### What is expected
Search the listing below for the word "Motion", and copy every line in which it turns up.

(Dataset content)

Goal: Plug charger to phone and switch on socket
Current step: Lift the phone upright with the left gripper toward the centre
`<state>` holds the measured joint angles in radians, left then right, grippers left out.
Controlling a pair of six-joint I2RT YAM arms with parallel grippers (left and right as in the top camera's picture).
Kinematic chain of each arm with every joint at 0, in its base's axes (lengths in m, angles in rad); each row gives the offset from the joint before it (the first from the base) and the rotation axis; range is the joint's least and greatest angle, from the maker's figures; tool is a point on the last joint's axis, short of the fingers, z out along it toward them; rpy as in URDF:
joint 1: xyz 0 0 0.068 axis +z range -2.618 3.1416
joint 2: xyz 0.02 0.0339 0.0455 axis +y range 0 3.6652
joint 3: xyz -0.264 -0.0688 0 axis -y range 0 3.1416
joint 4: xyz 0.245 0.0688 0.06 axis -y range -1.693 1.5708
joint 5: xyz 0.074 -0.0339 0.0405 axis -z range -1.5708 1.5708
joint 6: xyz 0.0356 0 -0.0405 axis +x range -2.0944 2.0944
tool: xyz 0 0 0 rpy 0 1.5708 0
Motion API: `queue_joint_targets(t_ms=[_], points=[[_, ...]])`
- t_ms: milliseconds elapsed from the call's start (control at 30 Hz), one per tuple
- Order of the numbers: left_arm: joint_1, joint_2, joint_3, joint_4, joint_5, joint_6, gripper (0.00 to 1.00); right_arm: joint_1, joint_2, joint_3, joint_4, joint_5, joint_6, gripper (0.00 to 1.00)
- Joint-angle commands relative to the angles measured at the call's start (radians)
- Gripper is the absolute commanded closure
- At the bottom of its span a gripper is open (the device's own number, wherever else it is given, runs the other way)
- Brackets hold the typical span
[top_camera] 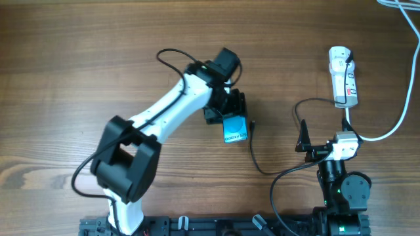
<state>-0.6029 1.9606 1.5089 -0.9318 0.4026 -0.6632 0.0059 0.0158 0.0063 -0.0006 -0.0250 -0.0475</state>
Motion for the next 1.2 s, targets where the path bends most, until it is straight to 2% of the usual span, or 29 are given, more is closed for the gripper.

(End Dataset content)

### Completed exercise
Motion API: `queue_joint_targets(t_ms=[_], points=[[_, ...]])`
Motion for the next 1.2 s, targets where the path bends most, until it is straight to 2% of the usual span, or 29 are given, more is closed for the gripper.

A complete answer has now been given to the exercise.